ASSIGNMENT.
Copy the lines below exactly. Start at the first and finish with the line containing "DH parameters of".

EXERCISE DATA.
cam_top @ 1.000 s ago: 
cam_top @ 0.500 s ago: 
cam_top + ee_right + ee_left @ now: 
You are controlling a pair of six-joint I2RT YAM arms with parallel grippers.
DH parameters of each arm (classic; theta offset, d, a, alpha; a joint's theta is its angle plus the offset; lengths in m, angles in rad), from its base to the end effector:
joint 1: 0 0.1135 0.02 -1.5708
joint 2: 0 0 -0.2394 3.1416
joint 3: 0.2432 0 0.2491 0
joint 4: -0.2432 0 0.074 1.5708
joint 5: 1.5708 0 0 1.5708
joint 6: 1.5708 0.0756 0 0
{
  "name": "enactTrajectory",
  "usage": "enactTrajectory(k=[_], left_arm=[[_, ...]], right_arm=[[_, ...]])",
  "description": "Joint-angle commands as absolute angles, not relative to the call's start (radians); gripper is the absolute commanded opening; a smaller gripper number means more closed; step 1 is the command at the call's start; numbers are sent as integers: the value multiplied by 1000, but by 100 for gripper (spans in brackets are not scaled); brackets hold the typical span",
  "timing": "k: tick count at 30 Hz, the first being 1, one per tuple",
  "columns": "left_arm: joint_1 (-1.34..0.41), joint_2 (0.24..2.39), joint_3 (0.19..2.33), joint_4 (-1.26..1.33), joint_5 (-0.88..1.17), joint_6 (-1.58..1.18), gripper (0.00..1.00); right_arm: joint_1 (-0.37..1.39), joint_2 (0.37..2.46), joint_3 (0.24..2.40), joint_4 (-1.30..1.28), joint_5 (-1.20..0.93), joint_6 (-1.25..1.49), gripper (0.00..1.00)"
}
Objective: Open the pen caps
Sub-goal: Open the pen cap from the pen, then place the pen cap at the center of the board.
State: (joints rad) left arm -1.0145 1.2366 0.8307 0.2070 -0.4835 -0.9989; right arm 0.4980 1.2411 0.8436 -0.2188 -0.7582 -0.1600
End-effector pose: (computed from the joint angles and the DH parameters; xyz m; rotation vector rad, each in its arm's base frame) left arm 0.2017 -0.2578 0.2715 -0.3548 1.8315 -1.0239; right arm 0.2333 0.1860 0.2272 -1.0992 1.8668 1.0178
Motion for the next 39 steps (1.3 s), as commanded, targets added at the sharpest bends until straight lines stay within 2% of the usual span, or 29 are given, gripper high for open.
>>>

EXPECTED ANSWER.
cam_top @ 1.000 s ago: 
cam_top @ 0.500 s ago: 
cam_top + ee_right + ee_left @ now: 
You are controlling a pair of six-joint I2RT YAM arms with parallel grippers.
DH parameters of each arm (classic; theta offset, d, a, alpha; a joint's theta is its angle plus the offset; lengths in m, angles in rad), from its base to the end effector:

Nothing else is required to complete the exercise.